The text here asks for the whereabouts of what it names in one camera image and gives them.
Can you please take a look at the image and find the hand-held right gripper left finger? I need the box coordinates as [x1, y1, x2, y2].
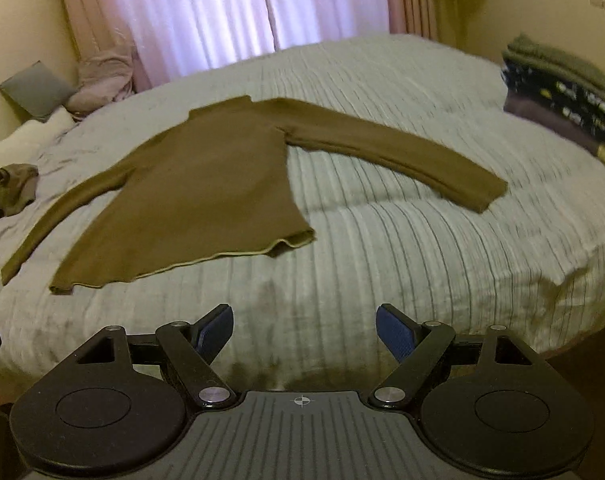
[75, 303, 236, 409]

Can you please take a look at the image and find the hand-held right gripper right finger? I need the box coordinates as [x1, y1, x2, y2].
[369, 303, 534, 409]

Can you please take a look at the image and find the brown sweater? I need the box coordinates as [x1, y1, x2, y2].
[1, 95, 509, 296]

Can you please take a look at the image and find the bed with striped cover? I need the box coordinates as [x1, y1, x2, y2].
[0, 33, 605, 402]

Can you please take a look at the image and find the olive crumpled garment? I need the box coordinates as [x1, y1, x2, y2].
[0, 162, 40, 219]

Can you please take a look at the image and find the grey pillow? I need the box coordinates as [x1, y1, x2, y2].
[0, 60, 81, 122]

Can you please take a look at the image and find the mauve folded garment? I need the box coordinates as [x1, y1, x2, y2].
[503, 91, 605, 155]

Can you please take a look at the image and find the dark printed folded garment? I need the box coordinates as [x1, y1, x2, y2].
[501, 57, 605, 144]

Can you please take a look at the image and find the olive folded garment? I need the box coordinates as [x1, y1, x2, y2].
[501, 33, 605, 95]

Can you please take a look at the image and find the white sheer curtain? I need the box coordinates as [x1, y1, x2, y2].
[100, 0, 392, 86]

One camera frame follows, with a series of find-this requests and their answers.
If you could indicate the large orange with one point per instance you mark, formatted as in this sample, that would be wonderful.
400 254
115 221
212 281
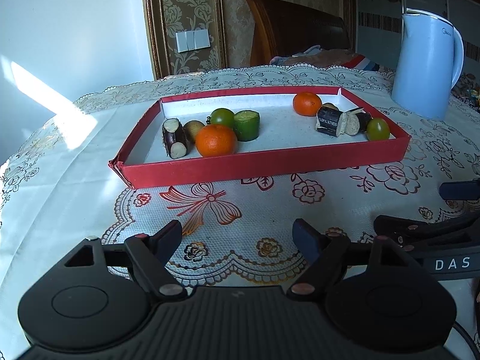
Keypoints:
216 140

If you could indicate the light blue electric kettle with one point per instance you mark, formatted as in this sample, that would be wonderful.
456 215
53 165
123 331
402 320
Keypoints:
423 71

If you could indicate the person's right hand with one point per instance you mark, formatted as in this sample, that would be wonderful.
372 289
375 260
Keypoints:
474 290

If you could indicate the brown wooden bed headboard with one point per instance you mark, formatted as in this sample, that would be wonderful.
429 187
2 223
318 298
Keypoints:
296 30

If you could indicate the dark patterned bedding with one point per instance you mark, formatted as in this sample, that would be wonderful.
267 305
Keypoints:
468 93

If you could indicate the green tomato with stem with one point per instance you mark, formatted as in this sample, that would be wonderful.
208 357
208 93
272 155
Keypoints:
222 116

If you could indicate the wood framed wallpaper panel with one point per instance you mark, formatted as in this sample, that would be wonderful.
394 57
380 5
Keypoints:
183 3

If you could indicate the red shallow cardboard box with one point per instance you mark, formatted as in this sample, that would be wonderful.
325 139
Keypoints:
270 146

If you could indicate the white wall light switch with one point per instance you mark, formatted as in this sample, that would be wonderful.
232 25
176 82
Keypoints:
193 40

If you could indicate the yellow brown small fruit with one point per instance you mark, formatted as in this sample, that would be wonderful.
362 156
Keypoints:
193 129
330 106

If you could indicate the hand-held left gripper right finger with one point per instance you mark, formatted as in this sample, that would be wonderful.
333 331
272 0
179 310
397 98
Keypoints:
304 238

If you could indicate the sliding door wardrobe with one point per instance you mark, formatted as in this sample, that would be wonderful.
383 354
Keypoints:
378 15

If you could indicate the brown pink blanket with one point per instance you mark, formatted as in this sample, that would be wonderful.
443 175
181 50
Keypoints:
322 58

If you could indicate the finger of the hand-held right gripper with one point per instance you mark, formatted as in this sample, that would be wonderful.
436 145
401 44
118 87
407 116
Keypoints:
442 232
461 189

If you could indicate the small eggplant piece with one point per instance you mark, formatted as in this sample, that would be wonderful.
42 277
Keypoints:
360 120

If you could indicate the green cucumber piece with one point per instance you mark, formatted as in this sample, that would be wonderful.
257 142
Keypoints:
246 126

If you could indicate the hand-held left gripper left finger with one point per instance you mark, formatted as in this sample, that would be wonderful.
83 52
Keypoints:
167 238

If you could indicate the small orange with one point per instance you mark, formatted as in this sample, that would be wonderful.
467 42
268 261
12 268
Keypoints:
307 104

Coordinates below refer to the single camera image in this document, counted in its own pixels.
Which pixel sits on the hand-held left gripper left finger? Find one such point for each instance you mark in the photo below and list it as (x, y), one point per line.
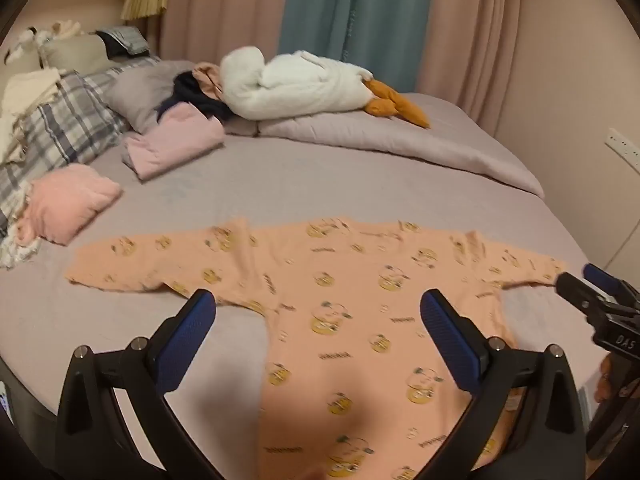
====
§ **Exercise details**:
Repeat the records above exactly, without pictures.

§ **Answer section**:
The text here asks for the whereabouts of what it names in one camera image and gives them.
Can you please take a look at the image and find the hand-held right gripper left finger? I need the box coordinates as [x1, y1, x2, y2].
[75, 303, 236, 409]

Can you please take a look at the image and find the hand-held right gripper right finger? I need the box coordinates as [x1, y1, x2, y2].
[369, 303, 534, 409]

Can you please take a look at the image and find the brown sweater? I need the box coordinates as [x1, y1, x2, y2].
[1, 95, 509, 296]

Can you please take a look at the image and find the bed with striped cover? I need the box coordinates as [x1, y1, x2, y2].
[0, 33, 605, 402]

Can you please take a look at the image and find the olive crumpled garment? I need the box coordinates as [x1, y1, x2, y2].
[0, 162, 40, 219]

Can you please take a look at the image and find the grey pillow? I need the box coordinates as [x1, y1, x2, y2].
[0, 60, 81, 122]

Can you please take a look at the image and find the mauve folded garment? I need the box coordinates as [x1, y1, x2, y2].
[503, 91, 605, 155]

Can you please take a look at the image and find the dark printed folded garment? I need the box coordinates as [x1, y1, x2, y2].
[501, 57, 605, 144]

Can you please take a look at the image and find the olive folded garment? I need the box coordinates as [x1, y1, x2, y2].
[501, 33, 605, 95]

Can you please take a look at the image and find the white sheer curtain? I need the box coordinates as [x1, y1, x2, y2].
[100, 0, 392, 86]

One camera frame follows, with a series of find-this requests and their answers.
If you could indicate the large orange with one point per instance you mark, formatted as in this sample, that would be wonderful.
400 254
115 221
212 281
Keypoints:
216 140

If you could indicate the light blue electric kettle with one point per instance you mark, formatted as in this sample, that would be wonderful.
456 215
53 165
123 331
402 320
Keypoints:
423 71

If you could indicate the person's right hand with one point per instance you mark, formatted as in this sample, that would be wonderful.
372 289
375 260
Keypoints:
474 290

If you could indicate the brown wooden bed headboard with one point per instance you mark, formatted as in this sample, that would be wonderful.
429 187
2 223
318 298
Keypoints:
296 30

If you could indicate the dark patterned bedding with one point per instance you mark, formatted as in this sample, that would be wonderful.
267 305
Keypoints:
468 93

If you could indicate the green tomato with stem with one point per instance you mark, formatted as in this sample, that would be wonderful.
208 357
208 93
272 155
Keypoints:
222 116

If you could indicate the wood framed wallpaper panel with one point per instance you mark, formatted as in this sample, that would be wonderful.
394 57
380 5
Keypoints:
183 3

If you could indicate the red shallow cardboard box with one point per instance you mark, formatted as in this sample, that would be wonderful.
325 139
Keypoints:
270 146

If you could indicate the white wall light switch with one point per instance you mark, formatted as in this sample, that would be wonderful.
232 25
176 82
Keypoints:
193 40

If you could indicate the yellow brown small fruit with one point per instance you mark, formatted as in this sample, that would be wonderful.
362 156
Keypoints:
193 129
330 106

If you could indicate the hand-held left gripper right finger with one point per instance you mark, formatted as in this sample, that would be wonderful.
333 331
272 0
179 310
397 98
Keypoints:
304 238

If you could indicate the sliding door wardrobe with one point per instance you mark, formatted as in this sample, that would be wonderful.
383 354
Keypoints:
378 15

If you could indicate the brown pink blanket with one point per instance you mark, formatted as in this sample, that would be wonderful.
443 175
181 50
Keypoints:
322 58

If you could indicate the finger of the hand-held right gripper with one point per instance you mark, formatted as in this sample, that would be wonderful.
436 145
401 44
118 87
407 116
Keypoints:
442 232
461 189

If you could indicate the small eggplant piece with one point per instance you mark, formatted as in this sample, that would be wonderful.
42 277
Keypoints:
360 120

If you could indicate the green cucumber piece with one point per instance you mark, formatted as in this sample, that would be wonderful.
257 142
Keypoints:
246 126

If you could indicate the hand-held left gripper left finger with one point per instance you mark, formatted as in this sample, that would be wonderful.
83 52
Keypoints:
167 238

If you could indicate the small orange with one point per instance you mark, formatted as in this sample, that would be wonderful.
467 42
268 261
12 268
Keypoints:
307 104

Coordinates below refer to the single camera image in this document, counted in its own pixels.
Which pixel sits on the hand-held left gripper left finger? Find one such point for each instance you mark in the photo below and list it as (x, y), one point per line.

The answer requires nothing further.